*** Records provided ***
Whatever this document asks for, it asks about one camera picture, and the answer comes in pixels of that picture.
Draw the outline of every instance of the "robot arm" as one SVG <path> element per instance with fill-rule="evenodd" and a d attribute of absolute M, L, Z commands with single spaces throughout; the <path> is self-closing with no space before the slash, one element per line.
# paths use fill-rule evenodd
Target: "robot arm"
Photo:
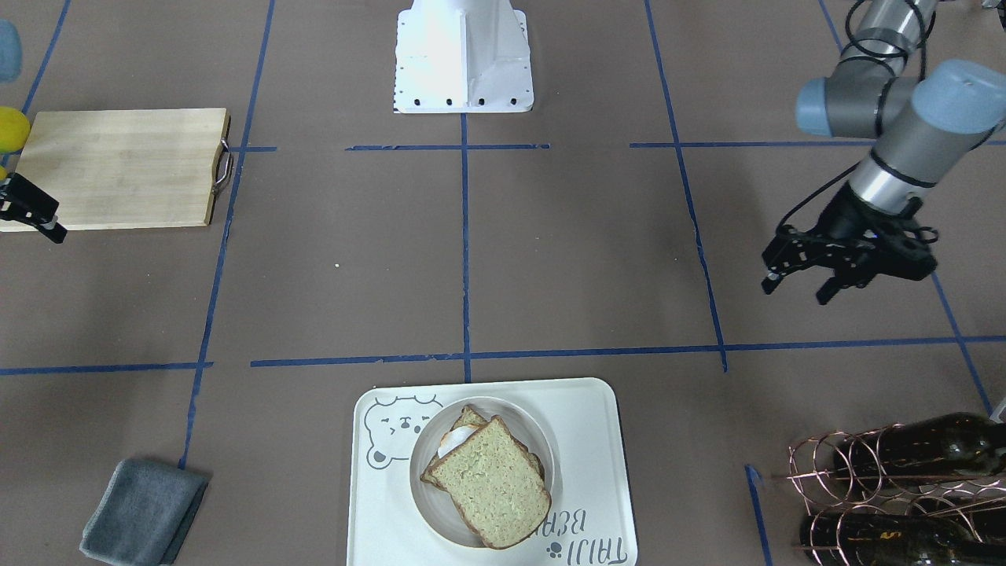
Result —
<path fill-rule="evenodd" d="M 0 179 L 0 219 L 26 223 L 54 243 L 62 243 L 66 228 L 57 221 L 59 202 L 17 173 Z"/>
<path fill-rule="evenodd" d="M 904 108 L 918 77 L 901 76 L 926 40 L 938 0 L 875 0 L 852 33 L 857 0 L 845 19 L 849 44 L 831 76 L 808 82 L 797 98 L 797 125 L 820 136 L 877 138 Z"/>
<path fill-rule="evenodd" d="M 810 198 L 780 222 L 762 253 L 766 294 L 815 265 L 834 269 L 817 294 L 821 305 L 841 290 L 865 288 L 876 274 L 917 280 L 936 268 L 930 243 L 938 233 L 913 216 L 944 175 L 1006 121 L 1006 75 L 982 65 L 949 60 L 917 85 L 899 77 L 912 46 L 925 41 L 936 3 L 874 0 L 835 73 L 801 92 L 805 131 L 878 139 L 869 155 L 815 193 L 848 175 L 814 227 L 805 232 L 785 223 Z M 821 97 L 808 95 L 811 88 Z"/>

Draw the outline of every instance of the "bread slice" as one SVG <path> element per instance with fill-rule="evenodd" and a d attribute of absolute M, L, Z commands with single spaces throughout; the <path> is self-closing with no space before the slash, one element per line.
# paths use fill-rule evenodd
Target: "bread slice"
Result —
<path fill-rule="evenodd" d="M 527 448 L 498 416 L 429 470 L 468 527 L 492 549 L 531 536 L 552 501 Z"/>
<path fill-rule="evenodd" d="M 489 421 L 487 421 L 485 417 L 480 415 L 479 412 L 475 410 L 475 407 L 472 407 L 471 405 L 465 405 L 464 407 L 461 408 L 461 416 L 458 417 L 458 420 L 454 421 L 453 425 L 451 425 L 451 430 L 455 430 L 463 426 L 469 426 L 469 425 L 482 427 L 485 426 L 486 423 L 488 422 Z M 517 443 L 524 448 L 524 451 L 527 452 L 528 457 L 531 458 L 531 463 L 534 464 L 534 467 L 538 470 L 538 476 L 540 476 L 541 479 L 544 480 L 545 466 L 541 465 L 541 459 L 538 458 L 538 456 L 534 452 L 529 452 L 527 450 L 527 446 L 524 446 L 524 444 L 521 441 L 517 440 Z M 430 468 L 435 466 L 439 461 L 440 457 L 437 456 L 437 454 L 434 454 L 434 457 L 430 458 L 430 463 L 427 464 L 427 468 L 423 470 L 423 475 L 420 476 L 420 482 L 430 484 L 434 488 L 437 488 L 438 490 L 443 492 L 444 489 L 441 488 L 440 484 L 438 484 L 437 481 L 434 480 L 432 476 L 430 476 Z"/>
<path fill-rule="evenodd" d="M 484 419 L 482 415 L 480 415 L 475 410 L 474 407 L 472 407 L 471 405 L 465 405 L 461 409 L 461 416 L 458 417 L 458 420 L 454 421 L 453 425 L 451 425 L 451 430 L 468 425 L 475 425 L 481 427 L 485 426 L 486 423 L 488 422 L 489 421 Z M 434 454 L 434 457 L 430 460 L 430 465 L 427 466 L 427 469 L 423 471 L 423 476 L 420 477 L 420 481 L 426 482 L 427 484 L 430 484 L 431 486 L 437 488 L 438 490 L 443 490 L 443 488 L 441 488 L 440 485 L 437 484 L 437 481 L 434 480 L 432 476 L 430 476 L 430 468 L 436 465 L 437 462 L 439 461 L 440 458 L 437 457 L 437 454 Z"/>

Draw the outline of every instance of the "black cable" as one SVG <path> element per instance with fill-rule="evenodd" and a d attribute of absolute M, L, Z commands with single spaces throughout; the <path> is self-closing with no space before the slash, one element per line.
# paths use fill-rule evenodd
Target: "black cable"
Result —
<path fill-rule="evenodd" d="M 933 237 L 924 237 L 923 234 L 926 232 L 932 233 Z M 913 233 L 915 234 L 915 238 L 921 241 L 923 243 L 936 243 L 937 241 L 940 240 L 940 230 L 933 227 L 932 225 L 919 226 L 918 229 L 915 230 Z"/>
<path fill-rule="evenodd" d="M 793 209 L 791 209 L 789 212 L 786 212 L 786 215 L 783 216 L 783 219 L 779 220 L 779 224 L 776 225 L 776 234 L 777 235 L 785 236 L 786 233 L 783 231 L 783 225 L 786 224 L 786 220 L 790 219 L 790 217 L 793 216 L 793 214 L 795 214 L 798 211 L 800 211 L 800 208 L 803 208 L 804 206 L 806 206 L 808 202 L 810 202 L 811 200 L 814 200 L 815 198 L 817 198 L 822 192 L 828 190 L 829 188 L 832 187 L 832 185 L 834 185 L 838 181 L 840 181 L 843 178 L 845 178 L 846 176 L 848 176 L 849 173 L 851 173 L 852 171 L 854 171 L 858 165 L 859 165 L 859 163 L 856 163 L 856 164 L 852 165 L 851 167 L 849 167 L 848 169 L 842 171 L 841 173 L 838 174 L 838 176 L 836 176 L 835 178 L 833 178 L 830 181 L 826 182 L 824 184 L 824 186 L 822 186 L 821 188 L 819 188 L 819 189 L 815 190 L 814 192 L 812 192 L 807 198 L 804 198 L 803 200 L 801 200 L 800 203 L 797 204 L 796 206 L 794 206 Z"/>
<path fill-rule="evenodd" d="M 907 64 L 907 62 L 908 62 L 908 55 L 910 53 L 906 49 L 904 49 L 903 47 L 901 47 L 899 45 L 894 45 L 894 44 L 888 43 L 891 47 L 893 47 L 894 49 L 896 49 L 896 51 L 893 52 L 893 53 L 880 53 L 880 52 L 873 51 L 871 49 L 868 49 L 868 48 L 864 47 L 862 45 L 861 40 L 857 39 L 855 37 L 855 35 L 853 35 L 853 33 L 852 33 L 852 16 L 853 16 L 853 14 L 856 13 L 856 10 L 858 10 L 859 7 L 862 6 L 865 2 L 866 2 L 866 0 L 856 0 L 856 3 L 853 4 L 851 8 L 849 8 L 849 12 L 845 16 L 845 35 L 848 36 L 848 38 L 849 38 L 849 44 L 852 45 L 852 46 L 854 46 L 854 47 L 856 47 L 861 52 L 866 53 L 867 55 L 870 55 L 870 56 L 872 56 L 874 58 L 881 59 L 881 60 L 882 59 L 891 59 L 891 58 L 900 58 L 900 59 L 902 59 L 905 62 L 905 64 Z M 927 50 L 926 50 L 926 44 L 929 41 L 930 33 L 933 32 L 933 25 L 937 21 L 937 15 L 936 15 L 936 12 L 933 13 L 933 18 L 930 20 L 930 25 L 927 28 L 927 26 L 926 26 L 926 16 L 923 15 L 921 10 L 918 9 L 918 6 L 915 5 L 915 2 L 913 0 L 903 0 L 903 2 L 908 5 L 908 7 L 911 9 L 912 15 L 915 17 L 915 21 L 918 22 L 918 34 L 919 34 L 919 37 L 918 37 L 918 43 L 915 45 L 915 49 L 921 51 L 920 52 L 921 69 L 919 70 L 918 74 L 919 74 L 919 78 L 920 79 L 925 79 L 926 78 L 926 71 L 927 71 L 927 59 L 928 59 L 928 53 L 927 53 Z"/>

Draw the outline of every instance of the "cutting board handle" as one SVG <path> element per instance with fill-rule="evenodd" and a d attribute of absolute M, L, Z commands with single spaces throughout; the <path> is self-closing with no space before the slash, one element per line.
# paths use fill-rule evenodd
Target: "cutting board handle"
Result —
<path fill-rule="evenodd" d="M 223 187 L 227 184 L 227 181 L 230 180 L 230 177 L 234 172 L 234 154 L 230 152 L 230 146 L 227 145 L 227 138 L 220 138 L 220 147 L 223 148 L 223 151 L 220 152 L 220 159 L 224 159 L 224 155 L 226 155 L 226 164 L 223 166 L 223 172 L 219 173 L 220 176 L 217 177 L 216 182 L 213 183 L 214 197 L 220 194 L 220 191 L 223 190 Z M 216 163 L 216 170 L 220 170 L 219 161 Z"/>

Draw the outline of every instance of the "blue object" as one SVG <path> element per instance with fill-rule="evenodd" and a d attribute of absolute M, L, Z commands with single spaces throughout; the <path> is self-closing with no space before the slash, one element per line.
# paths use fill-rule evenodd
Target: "blue object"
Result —
<path fill-rule="evenodd" d="M 832 137 L 825 101 L 825 78 L 815 78 L 804 84 L 797 96 L 797 126 L 805 133 Z"/>
<path fill-rule="evenodd" d="M 145 460 L 116 467 L 80 552 L 114 566 L 173 564 L 195 518 L 206 479 Z"/>
<path fill-rule="evenodd" d="M 911 106 L 923 120 L 955 134 L 978 134 L 1006 118 L 1006 74 L 950 59 L 915 86 Z"/>
<path fill-rule="evenodd" d="M 0 19 L 0 82 L 11 82 L 21 74 L 21 38 L 17 28 Z"/>

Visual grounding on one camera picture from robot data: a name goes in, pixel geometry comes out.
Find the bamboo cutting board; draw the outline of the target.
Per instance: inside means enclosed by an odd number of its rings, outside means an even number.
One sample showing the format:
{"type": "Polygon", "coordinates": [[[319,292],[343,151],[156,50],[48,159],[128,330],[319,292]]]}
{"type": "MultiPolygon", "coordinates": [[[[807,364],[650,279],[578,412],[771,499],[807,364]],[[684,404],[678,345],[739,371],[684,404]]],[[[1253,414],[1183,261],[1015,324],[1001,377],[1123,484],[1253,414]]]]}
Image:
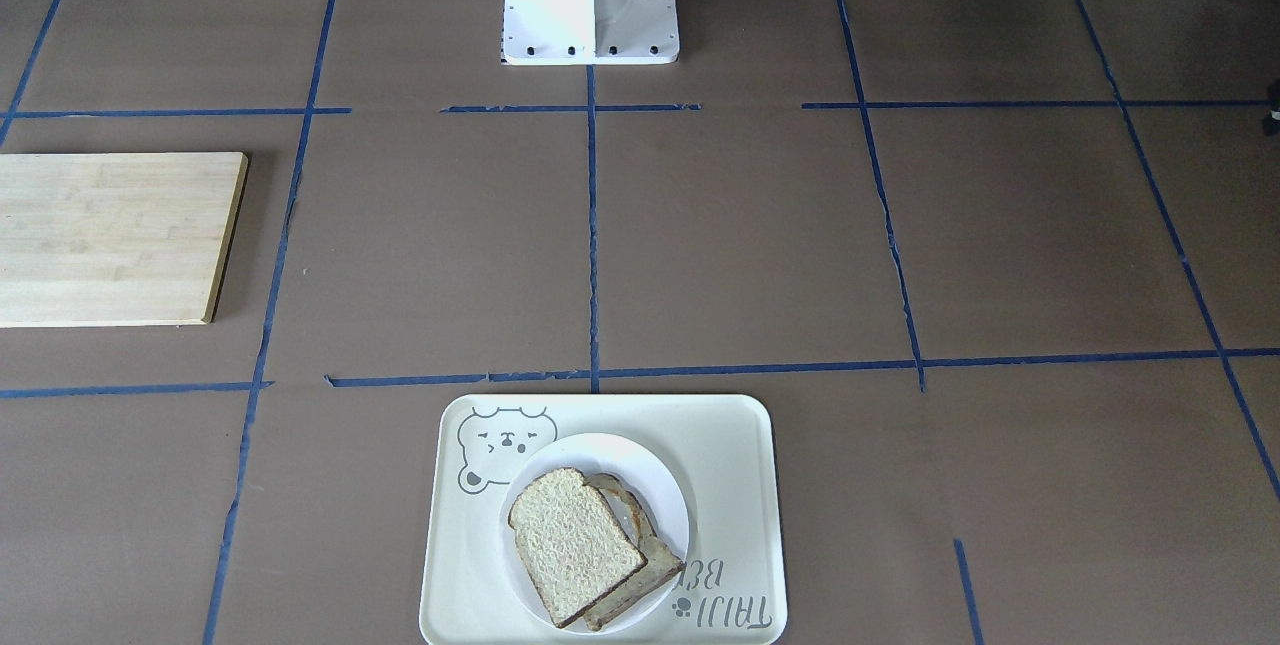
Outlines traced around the bamboo cutting board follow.
{"type": "Polygon", "coordinates": [[[5,154],[3,326],[211,322],[248,166],[241,152],[5,154]]]}

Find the bread slice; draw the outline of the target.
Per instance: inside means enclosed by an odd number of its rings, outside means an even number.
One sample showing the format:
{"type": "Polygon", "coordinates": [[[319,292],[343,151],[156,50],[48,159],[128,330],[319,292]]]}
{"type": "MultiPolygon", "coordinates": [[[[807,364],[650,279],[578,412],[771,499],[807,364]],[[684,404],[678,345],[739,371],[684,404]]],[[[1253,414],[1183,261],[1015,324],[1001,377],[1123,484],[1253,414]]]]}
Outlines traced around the bread slice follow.
{"type": "Polygon", "coordinates": [[[613,593],[588,609],[582,619],[590,631],[598,632],[631,607],[636,605],[659,586],[684,571],[684,561],[677,558],[655,531],[650,516],[640,500],[613,475],[593,475],[588,482],[602,495],[618,499],[627,508],[635,529],[636,548],[646,558],[645,566],[630,575],[613,593]]]}
{"type": "Polygon", "coordinates": [[[648,564],[580,468],[552,468],[513,500],[515,550],[557,628],[572,625],[648,564]]]}

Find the white round plate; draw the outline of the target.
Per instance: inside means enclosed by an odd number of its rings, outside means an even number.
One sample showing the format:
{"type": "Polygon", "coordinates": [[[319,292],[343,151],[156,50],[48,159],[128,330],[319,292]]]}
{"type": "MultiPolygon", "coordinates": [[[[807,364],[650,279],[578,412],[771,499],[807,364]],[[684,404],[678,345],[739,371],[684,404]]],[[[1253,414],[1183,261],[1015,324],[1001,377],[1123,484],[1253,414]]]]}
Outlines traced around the white round plate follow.
{"type": "MultiPolygon", "coordinates": [[[[548,637],[603,640],[614,636],[648,617],[659,601],[671,593],[678,575],[598,632],[589,630],[582,619],[584,614],[564,628],[554,627],[517,558],[513,534],[507,525],[515,498],[538,476],[552,471],[552,468],[580,468],[588,477],[600,474],[617,477],[640,500],[658,535],[685,564],[691,540],[691,522],[684,491],[669,468],[654,453],[639,443],[626,439],[626,436],[614,434],[562,436],[561,440],[534,452],[516,468],[508,482],[498,514],[499,561],[509,590],[515,600],[527,613],[532,627],[548,637]]],[[[618,499],[604,497],[623,531],[632,543],[636,543],[637,536],[627,508],[618,499]]]]}

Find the cream bear tray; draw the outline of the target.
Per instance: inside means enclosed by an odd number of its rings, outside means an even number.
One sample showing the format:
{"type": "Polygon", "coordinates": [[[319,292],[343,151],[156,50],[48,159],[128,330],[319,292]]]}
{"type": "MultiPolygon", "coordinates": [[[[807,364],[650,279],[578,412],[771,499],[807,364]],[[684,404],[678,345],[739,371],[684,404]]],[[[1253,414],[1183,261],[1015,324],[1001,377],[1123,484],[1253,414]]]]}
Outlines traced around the cream bear tray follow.
{"type": "Polygon", "coordinates": [[[419,627],[430,644],[773,644],[788,623],[773,430],[750,395],[461,395],[442,416],[419,627]],[[691,522],[684,571],[637,625],[543,636],[500,564],[508,482],[562,436],[614,434],[654,453],[691,522]]]}

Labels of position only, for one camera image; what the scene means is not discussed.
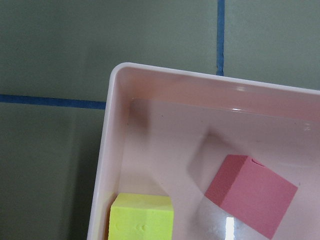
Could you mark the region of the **pink plastic bin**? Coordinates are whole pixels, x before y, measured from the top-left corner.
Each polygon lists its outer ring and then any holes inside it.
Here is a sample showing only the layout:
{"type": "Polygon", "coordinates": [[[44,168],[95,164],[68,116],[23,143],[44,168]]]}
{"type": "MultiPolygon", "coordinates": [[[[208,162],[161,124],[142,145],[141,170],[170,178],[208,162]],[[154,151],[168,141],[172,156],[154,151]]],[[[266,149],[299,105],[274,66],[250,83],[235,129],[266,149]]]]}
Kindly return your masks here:
{"type": "Polygon", "coordinates": [[[167,195],[175,240],[222,240],[228,214],[205,197],[228,154],[297,186],[276,240],[320,237],[320,93],[121,63],[111,72],[87,238],[108,237],[118,193],[167,195]]]}

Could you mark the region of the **yellow foam block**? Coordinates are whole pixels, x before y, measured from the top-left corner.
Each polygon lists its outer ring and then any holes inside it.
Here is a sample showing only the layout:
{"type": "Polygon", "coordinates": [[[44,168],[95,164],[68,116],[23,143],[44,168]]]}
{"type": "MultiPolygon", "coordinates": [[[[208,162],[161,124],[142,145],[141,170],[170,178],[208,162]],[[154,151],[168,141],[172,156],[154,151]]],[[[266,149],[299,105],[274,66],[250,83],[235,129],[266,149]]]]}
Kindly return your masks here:
{"type": "Polygon", "coordinates": [[[171,240],[174,225],[171,198],[119,193],[110,207],[109,240],[171,240]]]}

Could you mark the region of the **red foam block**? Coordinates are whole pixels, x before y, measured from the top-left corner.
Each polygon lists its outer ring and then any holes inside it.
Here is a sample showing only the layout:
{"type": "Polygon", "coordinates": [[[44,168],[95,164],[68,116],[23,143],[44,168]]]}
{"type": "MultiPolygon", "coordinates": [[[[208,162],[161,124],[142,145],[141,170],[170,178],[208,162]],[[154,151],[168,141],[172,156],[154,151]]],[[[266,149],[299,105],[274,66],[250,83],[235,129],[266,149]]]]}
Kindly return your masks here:
{"type": "Polygon", "coordinates": [[[225,157],[205,196],[272,239],[298,187],[248,155],[225,157]]]}

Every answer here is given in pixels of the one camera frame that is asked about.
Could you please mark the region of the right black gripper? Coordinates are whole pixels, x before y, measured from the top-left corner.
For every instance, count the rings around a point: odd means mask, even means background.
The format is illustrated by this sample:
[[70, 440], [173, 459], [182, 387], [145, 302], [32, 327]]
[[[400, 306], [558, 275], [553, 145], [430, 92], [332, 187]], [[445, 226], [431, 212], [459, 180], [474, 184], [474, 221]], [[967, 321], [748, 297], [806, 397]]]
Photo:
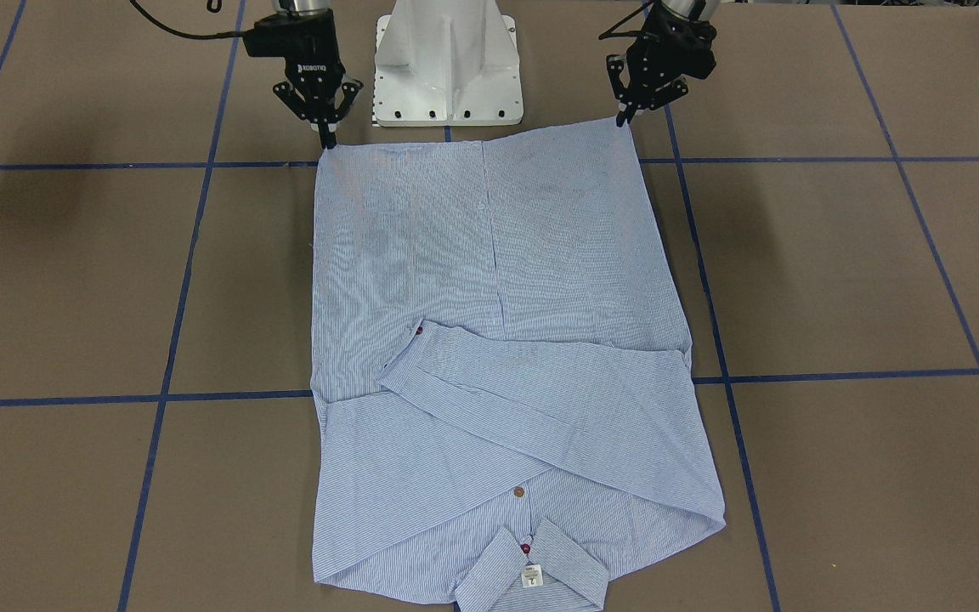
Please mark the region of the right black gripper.
[[[315, 132], [322, 150], [337, 147], [339, 124], [364, 83], [343, 78], [334, 13], [275, 13], [258, 20], [242, 39], [249, 57], [284, 60], [285, 78], [273, 93]], [[322, 102], [331, 107], [324, 109]]]

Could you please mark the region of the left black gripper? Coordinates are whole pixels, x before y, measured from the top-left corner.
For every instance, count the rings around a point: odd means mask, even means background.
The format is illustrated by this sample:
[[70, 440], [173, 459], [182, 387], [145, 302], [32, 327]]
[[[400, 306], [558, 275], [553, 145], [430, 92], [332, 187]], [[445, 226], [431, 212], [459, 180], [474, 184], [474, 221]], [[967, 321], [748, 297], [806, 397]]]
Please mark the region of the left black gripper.
[[[606, 55], [606, 70], [625, 127], [642, 112], [667, 107], [690, 93], [688, 80], [706, 80], [717, 62], [712, 43], [717, 30], [708, 22], [690, 22], [671, 13], [650, 13], [624, 54]], [[628, 85], [623, 73], [628, 73]]]

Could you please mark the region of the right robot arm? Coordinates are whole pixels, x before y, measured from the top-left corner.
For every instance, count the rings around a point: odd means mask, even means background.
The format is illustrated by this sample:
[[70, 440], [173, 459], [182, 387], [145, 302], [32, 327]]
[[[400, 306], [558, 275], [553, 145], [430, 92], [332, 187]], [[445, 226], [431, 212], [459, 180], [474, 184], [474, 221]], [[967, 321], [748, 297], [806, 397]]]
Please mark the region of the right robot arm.
[[274, 1], [273, 7], [242, 35], [245, 50], [249, 57], [284, 61], [284, 78], [272, 92], [318, 134], [322, 150], [333, 150], [364, 83], [343, 65], [331, 3]]

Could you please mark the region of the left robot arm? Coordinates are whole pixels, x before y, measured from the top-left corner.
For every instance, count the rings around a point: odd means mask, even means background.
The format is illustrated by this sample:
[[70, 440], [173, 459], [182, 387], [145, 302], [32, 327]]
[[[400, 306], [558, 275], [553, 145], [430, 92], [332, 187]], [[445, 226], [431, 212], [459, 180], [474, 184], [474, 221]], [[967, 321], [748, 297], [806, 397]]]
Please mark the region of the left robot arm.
*** End of Records provided ***
## Task details
Which lines of the data contain "picture"? Copy them all.

## Response to the exercise
Whatever this document asks for, it asks about one camera picture, and the answer comes in pixels of that picture.
Visual grounding on one camera picture from robot data: a name goes in, pixel geometry comes out.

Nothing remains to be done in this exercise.